**What the exercise asks**
Whatever the lines below say, output them exactly.

━━━━━━━━━━━━━━━━━━━━

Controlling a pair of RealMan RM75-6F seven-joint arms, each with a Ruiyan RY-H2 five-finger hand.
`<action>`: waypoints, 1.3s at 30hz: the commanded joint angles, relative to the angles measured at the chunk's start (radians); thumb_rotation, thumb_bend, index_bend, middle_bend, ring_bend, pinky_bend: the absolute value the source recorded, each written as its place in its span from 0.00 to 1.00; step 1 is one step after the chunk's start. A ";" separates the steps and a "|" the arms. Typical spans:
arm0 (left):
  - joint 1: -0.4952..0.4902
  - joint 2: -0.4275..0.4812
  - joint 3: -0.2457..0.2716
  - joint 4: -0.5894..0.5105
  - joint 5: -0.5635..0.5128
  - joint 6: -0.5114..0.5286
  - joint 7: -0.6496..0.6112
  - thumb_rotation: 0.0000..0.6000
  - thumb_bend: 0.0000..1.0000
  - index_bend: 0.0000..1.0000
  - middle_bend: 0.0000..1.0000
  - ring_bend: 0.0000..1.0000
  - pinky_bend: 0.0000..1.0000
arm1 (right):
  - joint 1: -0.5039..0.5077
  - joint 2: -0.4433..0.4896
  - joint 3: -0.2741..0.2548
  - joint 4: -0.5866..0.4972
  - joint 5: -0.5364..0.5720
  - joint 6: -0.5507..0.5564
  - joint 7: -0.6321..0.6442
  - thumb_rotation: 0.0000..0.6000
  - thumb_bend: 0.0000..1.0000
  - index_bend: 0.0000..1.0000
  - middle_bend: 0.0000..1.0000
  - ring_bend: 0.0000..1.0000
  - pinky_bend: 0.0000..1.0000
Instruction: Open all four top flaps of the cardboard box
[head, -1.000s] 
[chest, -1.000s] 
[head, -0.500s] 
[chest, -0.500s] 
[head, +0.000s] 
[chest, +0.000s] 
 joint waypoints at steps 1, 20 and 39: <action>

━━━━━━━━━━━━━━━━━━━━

**Written answer**
Controlling a pair of RealMan RM75-6F seven-joint arms, each with a Ruiyan RY-H2 five-finger hand.
`<action>`: waypoints, 1.3s at 30hz: the commanded joint angles, relative to the angles measured at the chunk's start (radians); thumb_rotation, thumb_bend, index_bend, middle_bend, ring_bend, pinky_bend: the absolute value the source recorded, each written as its place in its span from 0.00 to 1.00; step 1 is one step after the chunk's start. A ";" separates the steps and a "|" the arms. Typical spans:
arm0 (left):
  - joint 1: -0.4952..0.4902
  - joint 2: -0.4275..0.4812
  - joint 3: -0.2457..0.2716
  - joint 4: -0.5894..0.5105
  - joint 5: -0.5635..0.5128
  - joint 6: -0.5114..0.5286
  - joint 7: -0.6496..0.6112
  - thumb_rotation: 0.0000..0.6000
  - thumb_bend: 0.0000..1.0000
  - index_bend: 0.0000..1.0000
  - middle_bend: 0.0000..1.0000
  - ring_bend: 0.0000..1.0000
  - pinky_bend: 0.0000..1.0000
arm1 (right):
  - joint 1: -0.5039..0.5077
  - joint 2: -0.4433..0.4896
  - joint 3: -0.2741..0.2548
  - joint 4: -0.5866..0.4972
  - joint 5: -0.5364..0.5720
  - joint 6: -0.5507..0.5564
  - joint 7: -0.6321..0.6442
  - thumb_rotation: 0.0000..0.6000
  - thumb_bend: 0.0000..1.0000
  - index_bend: 0.0000..1.0000
  - middle_bend: 0.0000..1.0000
  - ring_bend: 0.0000..1.0000
  - pinky_bend: 0.0000..1.0000
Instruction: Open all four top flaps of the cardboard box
[head, -1.000s] 
[chest, -1.000s] 
[head, -0.500s] 
[chest, -0.500s] 
[head, +0.000s] 
[chest, +0.000s] 
 joint waypoints at steps 1, 20 and 39: <action>

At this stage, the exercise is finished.